[[ STORED DATA open ]]
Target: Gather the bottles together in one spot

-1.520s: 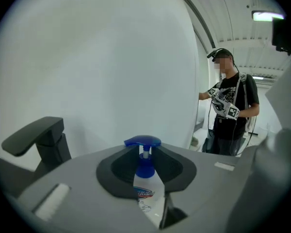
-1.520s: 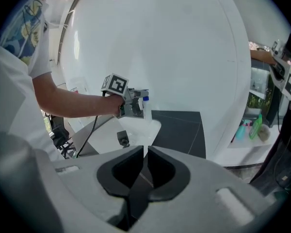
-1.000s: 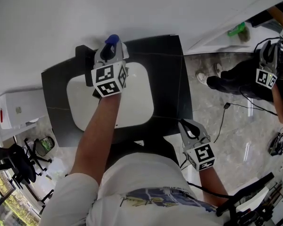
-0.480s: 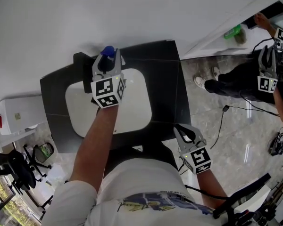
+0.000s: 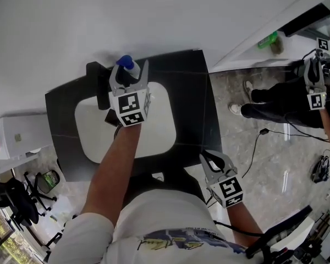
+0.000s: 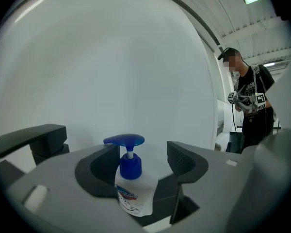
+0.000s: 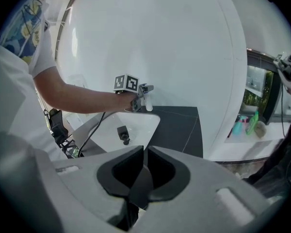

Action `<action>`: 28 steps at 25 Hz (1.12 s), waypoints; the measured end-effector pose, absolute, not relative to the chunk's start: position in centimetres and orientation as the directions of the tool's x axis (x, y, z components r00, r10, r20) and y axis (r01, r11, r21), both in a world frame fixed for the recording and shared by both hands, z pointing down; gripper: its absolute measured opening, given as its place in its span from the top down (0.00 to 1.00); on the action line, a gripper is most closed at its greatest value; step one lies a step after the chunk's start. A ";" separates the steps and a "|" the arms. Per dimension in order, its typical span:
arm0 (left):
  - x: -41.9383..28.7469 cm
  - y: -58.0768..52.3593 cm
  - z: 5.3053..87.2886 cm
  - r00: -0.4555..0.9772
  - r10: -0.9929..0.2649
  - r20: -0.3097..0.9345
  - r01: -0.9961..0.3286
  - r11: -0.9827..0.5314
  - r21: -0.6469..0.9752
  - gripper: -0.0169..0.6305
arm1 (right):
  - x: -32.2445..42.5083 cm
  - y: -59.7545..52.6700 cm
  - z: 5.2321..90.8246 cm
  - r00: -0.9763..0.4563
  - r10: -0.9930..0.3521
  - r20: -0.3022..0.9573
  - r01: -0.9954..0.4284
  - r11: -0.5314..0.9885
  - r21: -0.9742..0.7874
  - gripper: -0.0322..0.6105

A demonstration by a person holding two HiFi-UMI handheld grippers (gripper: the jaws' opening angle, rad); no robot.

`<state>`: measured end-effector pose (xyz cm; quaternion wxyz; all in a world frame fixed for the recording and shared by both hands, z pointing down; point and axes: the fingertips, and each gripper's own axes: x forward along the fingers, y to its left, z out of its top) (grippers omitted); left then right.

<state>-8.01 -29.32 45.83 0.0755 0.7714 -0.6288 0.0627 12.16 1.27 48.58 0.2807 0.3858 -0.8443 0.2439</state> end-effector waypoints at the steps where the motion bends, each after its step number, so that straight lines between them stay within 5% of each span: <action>1: -8.2 -29.4 45.8 0.195 -0.964 0.183 -0.981 -0.189 0.047 0.51 | 12.0 1.5 48.6 -0.545 -0.512 0.664 -0.787 0.585 -0.196 0.90; 15: -9.0 -25.1 44.2 0.206 -0.964 0.168 -0.979 -0.205 0.025 0.46 | 10.5 2.6 48.1 -0.558 -0.513 0.653 -0.776 0.601 -0.191 0.90; 28: -7.2 -11.7 50.5 0.452 -0.791 0.411 -0.830 -0.542 -0.130 0.54 | 7.6 2.9 46.3 -0.565 -0.549 0.616 -0.777 0.605 -0.174 0.90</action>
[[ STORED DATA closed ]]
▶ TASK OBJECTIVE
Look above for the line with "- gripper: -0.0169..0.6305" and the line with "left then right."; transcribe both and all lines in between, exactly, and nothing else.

▶ EXERCISE OUTPUT
  - gripper: -0.0169..0.6305
arm1 (right):
  - x: -32.2445..42.5083 cm
  - y: -59.7545..52.6700 cm
  - z: 5.2321..90.8246 cm
  - r00: -0.9763..0.4563
  - r10: -0.9930..0.3521
  - r20: -0.3022..0.9573
  - r01: -0.9954..0.4284
  - r11: -0.5314..0.9885
  - r21: -0.9742..0.7874
  - gripper: -0.0322..0.6105

A demonstration by a person holding two HiFi-UMI handheld grippers (gripper: the jaws' opening angle, rad); no robot.

`<state>`: measured end-effector pose (xyz cm; quaternion wxyz; all in a world frame fixed for the recording and shared by both hands, z pointing down; point and axes: the fingertips, and each gripper's own axes: x forward along the fingers, y to its left, z out of its top) (grippers omitted); left then right.

The exercise requires no further work.